El hombre que podía recordar sus vidas pasadas:
En una de las cartas que intercambió con el cineasta y programador Mark Cousins, la actriz Tilda Swinton contaba que cuando vio Tropical Malady en el Festival de Cannes pensó que habían equivocado el orden de los rollos, saltó del asiento y empezó a buscar un responsable por los pasillos de la sala, para que enmendara el error.
Swinton recuerda el hecho con un ácido sentido del humor, casi no pudiendo creer lo poco que había entendido del cine de Apichatpong Weerasethakul, y su desconexión con la selva, a la define como “intoxicadora”, y apunta que “la película murmuraba a través del bosque”, y que recién después vio Blissfully Yours: “Mis recuerdos de esta película son muy nítidos y no sólo porque la ví hace poco sino porque recién entonces estaba lista para el bosque”.
Más allá de que Swinton emplee indistintamente “bosque” y “selva”, se lo podemos perdonar porque detecta un verbo fundamental: “murmurar”. Efectivamente, al murmurar, la selva de Apichatpong convierte a Apocalypsis Now y La selva esmeralda, o a ciertos films de Sam Fuller y Terrence Malick en ejercicios gramaticales, para quienes hay un solo verde y el espacio es apenas un decorado.
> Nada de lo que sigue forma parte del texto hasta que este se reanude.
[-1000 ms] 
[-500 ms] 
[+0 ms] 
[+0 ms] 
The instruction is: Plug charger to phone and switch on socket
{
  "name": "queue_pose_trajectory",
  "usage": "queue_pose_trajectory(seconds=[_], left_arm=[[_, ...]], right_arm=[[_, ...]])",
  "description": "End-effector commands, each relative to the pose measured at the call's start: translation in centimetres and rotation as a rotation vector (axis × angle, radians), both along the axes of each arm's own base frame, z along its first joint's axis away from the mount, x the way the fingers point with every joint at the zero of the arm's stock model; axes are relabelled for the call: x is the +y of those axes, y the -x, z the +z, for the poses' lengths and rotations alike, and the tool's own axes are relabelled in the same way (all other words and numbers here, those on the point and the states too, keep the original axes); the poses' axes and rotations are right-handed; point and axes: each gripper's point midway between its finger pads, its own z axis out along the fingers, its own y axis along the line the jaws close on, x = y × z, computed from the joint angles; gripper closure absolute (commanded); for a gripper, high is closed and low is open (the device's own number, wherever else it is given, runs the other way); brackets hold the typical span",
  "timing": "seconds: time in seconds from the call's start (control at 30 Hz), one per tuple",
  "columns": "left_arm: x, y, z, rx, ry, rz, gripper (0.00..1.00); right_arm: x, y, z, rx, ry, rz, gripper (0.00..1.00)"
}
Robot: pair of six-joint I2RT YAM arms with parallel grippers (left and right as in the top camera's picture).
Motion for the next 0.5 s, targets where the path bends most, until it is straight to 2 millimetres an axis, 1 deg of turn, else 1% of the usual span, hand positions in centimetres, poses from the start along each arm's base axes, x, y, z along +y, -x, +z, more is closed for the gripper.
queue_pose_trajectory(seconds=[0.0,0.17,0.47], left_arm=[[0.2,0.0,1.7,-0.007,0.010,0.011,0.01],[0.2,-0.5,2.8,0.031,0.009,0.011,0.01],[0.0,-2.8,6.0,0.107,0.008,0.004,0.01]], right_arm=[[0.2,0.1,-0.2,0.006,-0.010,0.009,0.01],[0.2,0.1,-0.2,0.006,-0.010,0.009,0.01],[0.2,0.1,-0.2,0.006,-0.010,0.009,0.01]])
En el cine de Apichatpong no hay uno sino cientos de verdes, infinitas gamas de verde, y por entre ellas vamos avanzando, percibiendo no ya experiencias físicas como las que el cine siempre nos da cada vez que se mete dentro de esa fortaleza verde. Ya no se trata de experiencias meramente físicas, o sensoriales, sino de experiencias trascendentes, donde el bosque y la selva son capaces de producir un efecto liberador -como en Blissfully Yours- o bien alucinaciones o impactos hipnóticos -como ese tigre real e imaginario de Tropical Malady-, o ser el escenario donde se verifican las reencarnaciones, como en El hombre que podía recordar sus vidas pasadas, en ese viaje final del tío, atravesado por un humor que ya asomaba en Syndromes and a Century más que en la parodia fallida The Adventures of Iron Pussy.
Decir que Apichatpong es el cine es una obviedad y no hay nada nuevo en esa afirmación, salvo por el hecho de que en el corazón de esa idea está la dimensión fantasmática que perfilan sus películas. Y el cine es un fantasma: una materialidad sin cuerpo, una verdad sin realidad. Inaprehensible y fascinante, El hombre que podía recordar sus vidas pasadas es capaz de suscitar en el espectador lo que Ungaretti llamaba “el sentimiento del tiempo” a la vez que su abolición, obligándonos a preguntarnos si esas imágenes y sonidos tristes y repetidos, si esas manufacturas cansadas de sí mismas de verdad tienen algo que ver con el cine, si es cine lo que vemos regular, penosamente.
Es curioso, porque como suele suceder con los cineastas inventores, al ver sus películas se nos aparecen otras películas y poéticas pero cuando queremos relacionarlas, cuando pretendemos hablar de que hubo origen y continuación no lo logramos, porque el cine de AW siempre sale impecable, casi indiferente o ajeno a todo.
Estructuras bifurcadas que se interrumpen para dar paso a otras, fantasmas que se reúnen con los vivos, selvas donde todo es posible incluída una princesa poseída por un pez, familiares que dialogan con sus antepasados intercambiando o entrelazando mutuas memorias, personas que se convierten en animales, la comunidad deviene política y mística. Si es verdad aquello que decía Marguerite Duras, que el cine es lo que no conocemos, entonces las películas de Apichatpong nos dicen que cada intento por conocerlo está destinado al fracaso, pero aproximarnos a ese misterio es lo más cerca que podemos estar de él.